Some analysts now believe that share buybacks are going to slow down for the remainder of this year. In aggregate, companies have experienced two successive quarters of declining profits, reducing the available cash to become a major purchaser. Cash balances have fallen an estimated 13% in the last 12 months—the sharpest decline on record. And as borrowing costs (due to higher interest rates) have gone up, cash is needed to avoid incurring expensive debt.

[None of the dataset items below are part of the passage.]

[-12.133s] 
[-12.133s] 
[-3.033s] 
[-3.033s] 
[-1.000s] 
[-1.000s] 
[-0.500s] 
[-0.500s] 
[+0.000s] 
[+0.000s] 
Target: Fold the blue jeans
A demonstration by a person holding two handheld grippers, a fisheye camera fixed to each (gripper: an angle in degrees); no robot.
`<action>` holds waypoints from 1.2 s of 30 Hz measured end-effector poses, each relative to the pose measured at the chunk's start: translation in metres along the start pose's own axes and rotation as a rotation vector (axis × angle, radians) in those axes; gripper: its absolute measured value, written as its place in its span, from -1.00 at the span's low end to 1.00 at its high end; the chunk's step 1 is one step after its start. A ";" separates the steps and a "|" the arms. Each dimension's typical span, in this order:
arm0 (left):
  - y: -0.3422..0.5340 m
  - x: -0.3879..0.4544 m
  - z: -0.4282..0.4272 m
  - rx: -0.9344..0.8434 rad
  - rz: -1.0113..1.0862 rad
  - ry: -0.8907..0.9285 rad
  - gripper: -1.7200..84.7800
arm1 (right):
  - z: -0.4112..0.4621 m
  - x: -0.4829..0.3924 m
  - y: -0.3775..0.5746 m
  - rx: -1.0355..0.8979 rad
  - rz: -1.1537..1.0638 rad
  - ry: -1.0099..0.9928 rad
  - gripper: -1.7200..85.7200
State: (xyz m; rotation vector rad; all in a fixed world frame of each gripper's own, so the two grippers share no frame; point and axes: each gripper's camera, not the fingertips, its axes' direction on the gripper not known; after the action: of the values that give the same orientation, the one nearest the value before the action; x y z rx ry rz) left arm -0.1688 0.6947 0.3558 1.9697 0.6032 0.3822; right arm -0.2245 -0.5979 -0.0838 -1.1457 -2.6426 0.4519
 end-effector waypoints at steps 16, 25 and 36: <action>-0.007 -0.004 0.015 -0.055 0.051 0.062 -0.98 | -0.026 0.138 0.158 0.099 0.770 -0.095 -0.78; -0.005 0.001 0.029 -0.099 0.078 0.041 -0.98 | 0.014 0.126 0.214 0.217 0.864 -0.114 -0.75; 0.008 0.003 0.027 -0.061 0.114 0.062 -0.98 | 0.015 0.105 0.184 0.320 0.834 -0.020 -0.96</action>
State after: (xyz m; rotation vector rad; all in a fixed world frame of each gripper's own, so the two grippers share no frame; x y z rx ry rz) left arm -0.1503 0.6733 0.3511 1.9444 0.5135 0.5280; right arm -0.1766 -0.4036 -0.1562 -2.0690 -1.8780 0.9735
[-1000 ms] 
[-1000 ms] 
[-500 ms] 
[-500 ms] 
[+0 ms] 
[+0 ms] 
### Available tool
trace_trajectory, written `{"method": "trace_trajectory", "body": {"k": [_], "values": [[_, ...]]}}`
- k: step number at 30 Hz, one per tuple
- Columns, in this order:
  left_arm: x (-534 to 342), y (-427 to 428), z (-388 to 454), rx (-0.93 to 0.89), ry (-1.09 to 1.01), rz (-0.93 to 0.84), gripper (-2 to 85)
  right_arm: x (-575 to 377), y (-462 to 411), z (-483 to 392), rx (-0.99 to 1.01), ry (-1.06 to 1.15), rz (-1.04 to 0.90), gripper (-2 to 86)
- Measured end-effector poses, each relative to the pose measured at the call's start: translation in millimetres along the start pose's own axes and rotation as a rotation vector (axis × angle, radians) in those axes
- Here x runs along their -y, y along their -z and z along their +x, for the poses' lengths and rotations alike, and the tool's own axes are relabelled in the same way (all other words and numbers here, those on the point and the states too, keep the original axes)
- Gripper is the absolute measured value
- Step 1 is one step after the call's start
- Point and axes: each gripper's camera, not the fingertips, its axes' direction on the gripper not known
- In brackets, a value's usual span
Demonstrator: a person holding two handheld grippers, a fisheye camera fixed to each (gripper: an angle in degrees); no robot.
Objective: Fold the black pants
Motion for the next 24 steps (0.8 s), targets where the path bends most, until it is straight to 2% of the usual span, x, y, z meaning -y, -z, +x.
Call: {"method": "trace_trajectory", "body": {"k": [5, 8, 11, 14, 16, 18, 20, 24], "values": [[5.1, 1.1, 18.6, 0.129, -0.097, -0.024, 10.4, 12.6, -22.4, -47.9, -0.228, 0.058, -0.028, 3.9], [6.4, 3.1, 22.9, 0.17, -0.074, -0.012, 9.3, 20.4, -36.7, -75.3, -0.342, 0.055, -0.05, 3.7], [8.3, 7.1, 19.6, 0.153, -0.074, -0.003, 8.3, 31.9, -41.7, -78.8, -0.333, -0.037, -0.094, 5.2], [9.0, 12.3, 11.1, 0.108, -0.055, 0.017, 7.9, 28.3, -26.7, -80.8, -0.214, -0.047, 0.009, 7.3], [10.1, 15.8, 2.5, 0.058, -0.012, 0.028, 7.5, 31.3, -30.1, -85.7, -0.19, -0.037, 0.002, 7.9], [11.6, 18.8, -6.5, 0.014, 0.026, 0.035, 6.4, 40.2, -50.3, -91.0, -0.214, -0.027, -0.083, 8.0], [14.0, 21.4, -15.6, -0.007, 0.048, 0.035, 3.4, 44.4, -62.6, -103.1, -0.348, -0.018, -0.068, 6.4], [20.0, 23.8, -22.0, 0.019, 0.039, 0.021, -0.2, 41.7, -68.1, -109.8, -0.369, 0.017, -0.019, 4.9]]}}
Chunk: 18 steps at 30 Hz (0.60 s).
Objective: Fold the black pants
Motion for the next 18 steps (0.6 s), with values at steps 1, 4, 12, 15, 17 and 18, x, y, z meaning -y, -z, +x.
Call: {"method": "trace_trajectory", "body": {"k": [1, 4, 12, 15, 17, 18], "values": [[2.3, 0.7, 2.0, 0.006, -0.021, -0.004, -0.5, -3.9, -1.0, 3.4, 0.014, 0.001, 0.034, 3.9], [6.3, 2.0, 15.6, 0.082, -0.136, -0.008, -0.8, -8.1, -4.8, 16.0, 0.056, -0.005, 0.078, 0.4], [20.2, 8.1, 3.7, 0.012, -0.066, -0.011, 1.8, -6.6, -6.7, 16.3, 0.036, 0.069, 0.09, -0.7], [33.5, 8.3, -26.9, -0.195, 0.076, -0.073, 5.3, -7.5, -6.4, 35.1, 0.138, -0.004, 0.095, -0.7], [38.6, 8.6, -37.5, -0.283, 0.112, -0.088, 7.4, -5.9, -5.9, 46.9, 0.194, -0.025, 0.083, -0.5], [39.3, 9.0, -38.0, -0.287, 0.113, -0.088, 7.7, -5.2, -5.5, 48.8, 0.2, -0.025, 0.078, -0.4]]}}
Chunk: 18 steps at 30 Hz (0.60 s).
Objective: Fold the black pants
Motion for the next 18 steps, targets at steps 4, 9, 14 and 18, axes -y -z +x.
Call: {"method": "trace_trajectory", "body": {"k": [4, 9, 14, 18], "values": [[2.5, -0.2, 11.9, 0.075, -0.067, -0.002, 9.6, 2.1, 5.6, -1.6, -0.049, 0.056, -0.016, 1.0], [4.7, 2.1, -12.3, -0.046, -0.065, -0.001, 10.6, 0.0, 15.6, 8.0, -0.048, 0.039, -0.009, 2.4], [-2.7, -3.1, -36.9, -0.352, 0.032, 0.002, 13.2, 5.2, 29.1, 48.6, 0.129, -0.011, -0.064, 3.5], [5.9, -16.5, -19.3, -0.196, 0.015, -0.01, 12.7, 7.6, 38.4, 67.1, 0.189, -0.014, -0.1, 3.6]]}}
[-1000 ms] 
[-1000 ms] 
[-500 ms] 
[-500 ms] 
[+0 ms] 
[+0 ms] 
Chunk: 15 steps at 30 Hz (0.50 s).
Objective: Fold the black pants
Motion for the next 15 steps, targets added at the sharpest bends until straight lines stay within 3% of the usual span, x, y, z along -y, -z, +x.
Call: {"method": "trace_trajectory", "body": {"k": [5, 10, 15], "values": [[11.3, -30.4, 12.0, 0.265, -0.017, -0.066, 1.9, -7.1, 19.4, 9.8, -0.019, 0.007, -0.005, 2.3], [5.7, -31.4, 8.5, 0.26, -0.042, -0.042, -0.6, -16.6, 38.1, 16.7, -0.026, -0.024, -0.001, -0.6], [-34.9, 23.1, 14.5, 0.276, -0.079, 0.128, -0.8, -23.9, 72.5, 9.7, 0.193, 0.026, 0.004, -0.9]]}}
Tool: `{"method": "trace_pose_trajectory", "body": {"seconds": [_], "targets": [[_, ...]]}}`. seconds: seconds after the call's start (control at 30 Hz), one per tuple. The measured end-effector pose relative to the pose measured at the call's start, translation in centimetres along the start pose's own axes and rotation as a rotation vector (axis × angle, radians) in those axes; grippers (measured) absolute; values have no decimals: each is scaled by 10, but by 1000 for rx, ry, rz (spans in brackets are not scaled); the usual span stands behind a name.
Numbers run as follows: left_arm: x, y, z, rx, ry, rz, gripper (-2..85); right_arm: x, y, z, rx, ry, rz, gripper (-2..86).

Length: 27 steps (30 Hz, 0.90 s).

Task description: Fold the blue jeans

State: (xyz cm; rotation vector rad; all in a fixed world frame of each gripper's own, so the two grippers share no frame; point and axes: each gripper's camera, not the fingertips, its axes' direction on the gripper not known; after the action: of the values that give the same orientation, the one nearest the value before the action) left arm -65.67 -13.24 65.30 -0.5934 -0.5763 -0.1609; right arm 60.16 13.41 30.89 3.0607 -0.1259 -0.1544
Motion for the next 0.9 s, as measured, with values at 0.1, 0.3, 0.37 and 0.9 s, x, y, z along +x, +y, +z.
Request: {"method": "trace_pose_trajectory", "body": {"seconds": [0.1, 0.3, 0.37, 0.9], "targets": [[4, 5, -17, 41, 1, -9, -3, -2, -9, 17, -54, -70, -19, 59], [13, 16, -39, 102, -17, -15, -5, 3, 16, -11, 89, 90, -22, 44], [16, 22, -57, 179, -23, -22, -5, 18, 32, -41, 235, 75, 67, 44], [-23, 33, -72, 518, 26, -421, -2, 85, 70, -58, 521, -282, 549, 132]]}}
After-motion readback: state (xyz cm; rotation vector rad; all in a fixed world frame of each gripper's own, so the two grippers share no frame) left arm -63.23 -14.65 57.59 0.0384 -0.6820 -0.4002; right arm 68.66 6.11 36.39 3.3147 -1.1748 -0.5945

At the same time, there are rumblings of a recession on the horizon, which, if it happens, would allow companies to buy their own shares at cheaper prices—and prop up their share prices in a market downturn. If companies cut back on their stock purchases, it would remove one of the biggest sources of demand in the gigantic auction house that is the U.S. stock market. It’s possible that bullish investors will step in to replace that demand. But most economic theory suggests that the balance between buyers and sellers, demand and supply, can be a delicate one. The good news from all this is that if prices were to fall dramatically, Corporate America might step in to shore up their respective stock prices—and buy back their own shares at a relative bargain.

Working Hours

American workers typically get fewer paid vacation days than their counterparts in other countries—and, indeed, there is no federally-mandated number of paid vacation days in the American business ecosystem. But another way to measure the ‘workaholism’ of a country’s working population is the number of hours they work per week or year.

The numbers are surprising. Workers in Germany typically work fewer than 1,400 hours a year, which is slightly below Denmark, Norway, the Netherlands, Sweden, Iceland, and Austria (all just over 1,400 hours). French workers, who are constantly held up as an example of non-workaholism, work roughly 1,500 hours a year, on average, which is almost exactly the same as in the UK. Canadian and Japanese workers are a bit more likely to be seen at the office; they average 1,700 hours a year, similar to Portugal and Italy.

At the other end of the spectrum, Mexican workers average more than 2,250 hours of work a year, and in Korea, workers are in the office or otherwise toiling for roughly 2,000 hours. Korea’s workaholic status is likely to change in the next survey, however; its National Assembly recently voted to cut the workweek from 68 hours down to ‘just’ 52.

Where does the United States fall on this spectrum? The average American worker spends about 1,800 hours at work, roughly the same as workers in the Czech Republic and Poland, fewer hours than Turkey, Israel, Greece, Chile, and Russia.